◆ Work required: Each line from the beginning of the data below through the line containing "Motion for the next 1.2" should be repeated exactly, please.

◆ Task input:
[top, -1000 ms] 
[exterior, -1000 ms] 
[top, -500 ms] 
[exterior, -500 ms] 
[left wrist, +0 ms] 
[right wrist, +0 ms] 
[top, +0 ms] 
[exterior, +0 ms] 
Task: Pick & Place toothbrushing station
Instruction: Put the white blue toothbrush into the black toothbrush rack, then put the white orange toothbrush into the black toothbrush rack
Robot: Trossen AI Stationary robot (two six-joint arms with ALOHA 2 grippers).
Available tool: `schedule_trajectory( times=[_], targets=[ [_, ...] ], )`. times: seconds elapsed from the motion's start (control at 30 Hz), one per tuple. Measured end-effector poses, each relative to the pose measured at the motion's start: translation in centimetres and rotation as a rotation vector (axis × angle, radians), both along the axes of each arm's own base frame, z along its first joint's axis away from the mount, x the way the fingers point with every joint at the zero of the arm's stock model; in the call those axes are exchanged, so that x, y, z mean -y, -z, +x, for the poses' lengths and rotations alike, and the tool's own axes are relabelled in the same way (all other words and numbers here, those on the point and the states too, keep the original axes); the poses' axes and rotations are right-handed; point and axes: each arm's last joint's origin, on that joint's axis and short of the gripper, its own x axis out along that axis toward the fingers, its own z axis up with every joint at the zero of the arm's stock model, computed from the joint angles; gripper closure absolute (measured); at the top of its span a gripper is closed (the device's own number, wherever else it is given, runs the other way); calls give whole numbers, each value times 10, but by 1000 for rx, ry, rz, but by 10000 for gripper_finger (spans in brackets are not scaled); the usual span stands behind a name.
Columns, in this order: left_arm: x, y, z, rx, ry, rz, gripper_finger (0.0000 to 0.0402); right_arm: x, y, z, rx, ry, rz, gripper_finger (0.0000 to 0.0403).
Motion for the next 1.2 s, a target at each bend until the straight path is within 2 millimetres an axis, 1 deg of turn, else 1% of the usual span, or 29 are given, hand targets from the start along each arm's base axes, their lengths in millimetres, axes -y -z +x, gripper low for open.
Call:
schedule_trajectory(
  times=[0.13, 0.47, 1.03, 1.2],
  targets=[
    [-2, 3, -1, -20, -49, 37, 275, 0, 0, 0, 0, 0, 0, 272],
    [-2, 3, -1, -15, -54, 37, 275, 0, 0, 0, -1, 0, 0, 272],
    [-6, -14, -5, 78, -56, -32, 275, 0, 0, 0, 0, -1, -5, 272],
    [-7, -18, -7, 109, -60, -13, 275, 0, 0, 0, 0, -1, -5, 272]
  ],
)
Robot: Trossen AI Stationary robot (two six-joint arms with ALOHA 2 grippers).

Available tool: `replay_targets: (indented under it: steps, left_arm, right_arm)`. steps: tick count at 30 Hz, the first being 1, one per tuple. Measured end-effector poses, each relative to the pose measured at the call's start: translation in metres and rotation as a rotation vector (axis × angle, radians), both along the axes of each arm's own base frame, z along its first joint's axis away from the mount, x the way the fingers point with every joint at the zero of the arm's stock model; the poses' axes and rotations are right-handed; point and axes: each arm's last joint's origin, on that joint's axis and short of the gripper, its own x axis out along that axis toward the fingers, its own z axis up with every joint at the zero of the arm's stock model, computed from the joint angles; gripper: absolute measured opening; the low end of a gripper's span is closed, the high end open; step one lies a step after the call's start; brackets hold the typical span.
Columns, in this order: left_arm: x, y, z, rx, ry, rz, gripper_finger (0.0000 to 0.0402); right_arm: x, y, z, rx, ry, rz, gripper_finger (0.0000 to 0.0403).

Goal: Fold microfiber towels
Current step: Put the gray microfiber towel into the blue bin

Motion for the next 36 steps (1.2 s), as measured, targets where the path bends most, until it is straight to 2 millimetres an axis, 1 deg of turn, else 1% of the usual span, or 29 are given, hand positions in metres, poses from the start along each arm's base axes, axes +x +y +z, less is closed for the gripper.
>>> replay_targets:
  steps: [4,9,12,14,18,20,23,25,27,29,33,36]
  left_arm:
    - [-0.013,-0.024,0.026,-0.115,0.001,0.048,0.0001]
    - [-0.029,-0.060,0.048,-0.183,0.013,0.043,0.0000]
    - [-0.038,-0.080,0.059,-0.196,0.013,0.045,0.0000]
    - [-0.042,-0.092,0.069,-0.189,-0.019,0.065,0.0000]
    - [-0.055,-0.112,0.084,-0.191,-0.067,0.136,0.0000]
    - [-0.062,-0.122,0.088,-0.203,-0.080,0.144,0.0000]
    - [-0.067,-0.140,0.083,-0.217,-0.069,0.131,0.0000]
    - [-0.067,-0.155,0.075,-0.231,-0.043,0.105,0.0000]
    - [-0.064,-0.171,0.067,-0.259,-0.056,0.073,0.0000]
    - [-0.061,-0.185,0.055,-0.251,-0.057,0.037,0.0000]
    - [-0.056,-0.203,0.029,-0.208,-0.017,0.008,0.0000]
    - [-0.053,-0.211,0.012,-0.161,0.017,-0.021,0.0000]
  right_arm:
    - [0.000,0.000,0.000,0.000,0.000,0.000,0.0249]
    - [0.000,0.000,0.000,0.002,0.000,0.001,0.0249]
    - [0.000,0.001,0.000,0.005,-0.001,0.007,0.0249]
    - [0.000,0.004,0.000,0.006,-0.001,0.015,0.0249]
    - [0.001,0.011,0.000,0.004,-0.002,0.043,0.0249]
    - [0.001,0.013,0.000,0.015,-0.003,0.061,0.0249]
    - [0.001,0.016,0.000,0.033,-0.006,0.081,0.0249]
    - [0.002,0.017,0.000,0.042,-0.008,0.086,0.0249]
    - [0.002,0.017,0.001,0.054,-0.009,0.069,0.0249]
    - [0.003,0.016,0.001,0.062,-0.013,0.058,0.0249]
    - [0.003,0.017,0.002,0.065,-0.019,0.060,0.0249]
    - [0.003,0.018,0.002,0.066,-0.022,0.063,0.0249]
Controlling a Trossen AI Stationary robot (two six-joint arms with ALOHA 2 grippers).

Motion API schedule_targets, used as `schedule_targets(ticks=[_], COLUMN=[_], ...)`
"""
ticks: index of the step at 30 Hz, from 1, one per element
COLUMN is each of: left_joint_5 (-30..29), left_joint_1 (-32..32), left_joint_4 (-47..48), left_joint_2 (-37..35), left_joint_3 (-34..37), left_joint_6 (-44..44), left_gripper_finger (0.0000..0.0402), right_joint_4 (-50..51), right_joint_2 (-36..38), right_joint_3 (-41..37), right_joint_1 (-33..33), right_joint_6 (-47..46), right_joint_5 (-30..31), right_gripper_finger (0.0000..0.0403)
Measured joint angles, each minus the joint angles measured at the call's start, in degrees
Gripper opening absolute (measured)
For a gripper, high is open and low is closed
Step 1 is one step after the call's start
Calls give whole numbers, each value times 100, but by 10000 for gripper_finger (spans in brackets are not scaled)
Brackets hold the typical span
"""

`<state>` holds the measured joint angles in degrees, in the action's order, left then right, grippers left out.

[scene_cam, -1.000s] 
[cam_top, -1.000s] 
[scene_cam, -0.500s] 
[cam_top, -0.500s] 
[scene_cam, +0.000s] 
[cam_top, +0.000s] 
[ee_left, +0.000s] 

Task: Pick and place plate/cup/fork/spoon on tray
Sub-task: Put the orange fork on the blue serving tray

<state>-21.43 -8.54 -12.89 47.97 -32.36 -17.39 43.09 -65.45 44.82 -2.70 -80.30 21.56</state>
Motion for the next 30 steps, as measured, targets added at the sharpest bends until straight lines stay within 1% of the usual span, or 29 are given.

◆ Result of the task:
[top, -1000 ms] 
[exterior, -1000 ms] 
[top, -500 ms] 
[exterior, -500 ms] 
[left wrist, +0 ms] 
[right wrist, +0 ms] 
[top, +0 ms] 
[exterior, +0 ms] 
Task: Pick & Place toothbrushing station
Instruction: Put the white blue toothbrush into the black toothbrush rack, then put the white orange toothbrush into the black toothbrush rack
Robot: Trossen AI Stationary robot (two six-joint arms with ALOHA 2 grippers).
Available tool: `schedule_trajectory( times=[_], targets=[ [_, ...] ], )`. times: seconds elapsed from the motion's start (control at 30 Hz), one per tuple. Measured end-effector poses, each relative to the pose measured at the motion's start: translation in centimetres and rotation as a rotation vector (axis × angle, radians), both along the axes of each arm's own base frame, z along its first joint's axis away from the mount, x the way the fingers point with every joint at the zero of the arm's stock model; in the call those axes are exchanged, so that x, y, z mean -y, -z, +x, for the poses' lengths and rotations alike, and the tool's own axes are relabelled in the same way (all other words and numbers here, those on the point and the states too, keep the original axes); the poses' axes and rotations are right-handed; point and axes: each arm's last joint's origin, on that joint's axis and short of the gripper, its own x axis out along that axis toward the fingers, its own z axis up with every joint at the zero of the arm's stock model, computed from the joint angles; gripper closure absolute (measured); at the top of its span a gripper is closed (the device's own number, wherever else it is given, runs the other way); calls give whole numbers, each value times 10, but by 1000 for rx, ry, rz, but by 10000 for gripper_finger (spans in brackets are not scaled); the usual span stands behind a name.
Columns, in this order: left_arm: x, y, z, rx, ry, rz, gripper_finger (0.0000 to 0.0402); right_arm: x, y, z, rx, ry, rz, gripper_finger (0.0000 to 0.0403).
Motion for the next 1.2 s, a target at each bend until the straight path is within 2 millimetres an axis, 1 deg of turn, else 1% of the usual span, or 29 are given, hand targets from the start along each arm's base axes, their lengths in millimetres, axes -y -z +x, gripper low for open.

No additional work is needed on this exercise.